■ TASK DESCRIPTION ■
If "image" shows up in a line of the material, return that line.
+++
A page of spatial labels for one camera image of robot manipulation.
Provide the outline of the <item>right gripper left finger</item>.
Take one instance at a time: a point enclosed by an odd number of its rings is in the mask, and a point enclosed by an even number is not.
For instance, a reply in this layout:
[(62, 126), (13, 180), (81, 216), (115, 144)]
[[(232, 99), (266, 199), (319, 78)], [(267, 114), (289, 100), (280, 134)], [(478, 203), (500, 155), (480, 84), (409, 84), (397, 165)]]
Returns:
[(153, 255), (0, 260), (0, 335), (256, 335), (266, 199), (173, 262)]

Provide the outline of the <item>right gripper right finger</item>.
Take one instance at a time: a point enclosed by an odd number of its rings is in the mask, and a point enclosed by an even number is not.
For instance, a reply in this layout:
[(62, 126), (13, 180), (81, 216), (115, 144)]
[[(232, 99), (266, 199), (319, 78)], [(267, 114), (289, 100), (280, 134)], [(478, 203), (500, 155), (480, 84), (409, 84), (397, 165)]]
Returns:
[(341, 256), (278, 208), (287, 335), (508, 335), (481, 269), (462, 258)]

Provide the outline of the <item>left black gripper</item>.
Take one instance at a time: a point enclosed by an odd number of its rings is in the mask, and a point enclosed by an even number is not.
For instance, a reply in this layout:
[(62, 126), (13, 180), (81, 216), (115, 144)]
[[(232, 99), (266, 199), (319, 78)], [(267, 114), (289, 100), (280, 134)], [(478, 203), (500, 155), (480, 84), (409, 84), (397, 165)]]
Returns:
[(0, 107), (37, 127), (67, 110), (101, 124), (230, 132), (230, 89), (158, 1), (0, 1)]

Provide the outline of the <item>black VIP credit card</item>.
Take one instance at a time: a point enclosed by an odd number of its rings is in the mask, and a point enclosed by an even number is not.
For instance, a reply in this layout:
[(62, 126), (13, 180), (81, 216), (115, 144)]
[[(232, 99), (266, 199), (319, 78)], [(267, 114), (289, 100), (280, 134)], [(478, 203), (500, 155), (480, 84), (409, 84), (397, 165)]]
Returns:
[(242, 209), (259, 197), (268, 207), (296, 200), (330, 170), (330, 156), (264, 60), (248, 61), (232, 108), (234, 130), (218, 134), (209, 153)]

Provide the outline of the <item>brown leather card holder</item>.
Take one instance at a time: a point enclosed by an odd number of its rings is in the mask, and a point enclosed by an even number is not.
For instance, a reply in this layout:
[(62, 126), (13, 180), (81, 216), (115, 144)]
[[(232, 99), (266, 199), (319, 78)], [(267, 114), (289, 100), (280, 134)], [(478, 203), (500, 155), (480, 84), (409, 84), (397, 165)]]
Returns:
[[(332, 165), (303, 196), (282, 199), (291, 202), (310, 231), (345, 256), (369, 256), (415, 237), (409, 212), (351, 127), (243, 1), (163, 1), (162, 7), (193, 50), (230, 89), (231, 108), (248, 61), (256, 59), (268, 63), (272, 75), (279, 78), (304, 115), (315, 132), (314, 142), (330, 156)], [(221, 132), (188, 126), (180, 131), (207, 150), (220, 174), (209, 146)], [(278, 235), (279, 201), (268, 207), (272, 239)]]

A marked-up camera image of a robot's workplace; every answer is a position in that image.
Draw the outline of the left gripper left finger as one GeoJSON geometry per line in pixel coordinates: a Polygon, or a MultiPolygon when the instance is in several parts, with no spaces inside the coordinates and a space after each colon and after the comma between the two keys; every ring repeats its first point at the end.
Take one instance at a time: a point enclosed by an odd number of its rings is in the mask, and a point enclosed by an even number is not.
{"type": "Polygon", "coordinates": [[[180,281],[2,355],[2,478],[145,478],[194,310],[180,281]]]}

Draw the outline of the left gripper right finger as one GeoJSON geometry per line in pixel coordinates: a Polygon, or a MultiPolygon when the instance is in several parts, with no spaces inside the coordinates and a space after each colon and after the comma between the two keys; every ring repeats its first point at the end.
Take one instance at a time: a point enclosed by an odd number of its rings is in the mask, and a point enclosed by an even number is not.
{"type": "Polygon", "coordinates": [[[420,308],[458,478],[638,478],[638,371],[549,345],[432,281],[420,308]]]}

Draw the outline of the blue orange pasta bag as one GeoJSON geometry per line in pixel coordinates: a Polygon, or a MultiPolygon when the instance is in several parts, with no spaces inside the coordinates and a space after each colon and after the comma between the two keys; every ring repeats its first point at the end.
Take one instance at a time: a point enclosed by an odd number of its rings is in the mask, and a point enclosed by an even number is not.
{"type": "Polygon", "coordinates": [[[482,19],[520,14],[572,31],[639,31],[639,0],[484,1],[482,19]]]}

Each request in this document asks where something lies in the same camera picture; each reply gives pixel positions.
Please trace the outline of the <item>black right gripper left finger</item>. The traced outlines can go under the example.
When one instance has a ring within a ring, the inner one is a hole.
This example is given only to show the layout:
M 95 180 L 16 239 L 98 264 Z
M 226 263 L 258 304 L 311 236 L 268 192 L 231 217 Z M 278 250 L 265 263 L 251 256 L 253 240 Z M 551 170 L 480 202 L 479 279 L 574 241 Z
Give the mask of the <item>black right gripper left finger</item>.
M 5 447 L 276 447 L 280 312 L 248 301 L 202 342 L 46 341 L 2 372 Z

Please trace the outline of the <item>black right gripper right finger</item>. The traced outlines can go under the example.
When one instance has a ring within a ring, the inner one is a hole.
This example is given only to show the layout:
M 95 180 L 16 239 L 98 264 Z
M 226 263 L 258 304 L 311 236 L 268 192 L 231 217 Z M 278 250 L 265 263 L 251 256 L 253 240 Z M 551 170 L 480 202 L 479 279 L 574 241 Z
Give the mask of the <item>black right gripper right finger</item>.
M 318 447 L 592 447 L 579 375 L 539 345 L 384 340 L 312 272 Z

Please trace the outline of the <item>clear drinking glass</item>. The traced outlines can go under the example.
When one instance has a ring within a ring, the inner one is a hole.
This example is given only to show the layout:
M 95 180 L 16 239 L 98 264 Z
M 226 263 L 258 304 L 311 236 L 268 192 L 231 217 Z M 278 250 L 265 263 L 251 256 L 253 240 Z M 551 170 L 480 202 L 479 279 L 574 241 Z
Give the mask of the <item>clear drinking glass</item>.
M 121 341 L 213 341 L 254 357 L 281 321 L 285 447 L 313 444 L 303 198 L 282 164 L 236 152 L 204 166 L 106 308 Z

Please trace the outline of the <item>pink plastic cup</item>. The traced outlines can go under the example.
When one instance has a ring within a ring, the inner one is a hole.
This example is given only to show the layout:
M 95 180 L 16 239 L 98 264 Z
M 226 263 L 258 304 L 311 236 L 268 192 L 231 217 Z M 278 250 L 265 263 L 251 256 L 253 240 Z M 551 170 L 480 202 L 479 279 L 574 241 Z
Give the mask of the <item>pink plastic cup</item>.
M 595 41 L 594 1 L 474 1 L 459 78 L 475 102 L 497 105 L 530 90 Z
+++
■ WRITTEN SOLUTION ■
A page of spatial labels for one camera image of robot manipulation.
A marked-up camera image of a robot's workplace; every answer is a position in that image.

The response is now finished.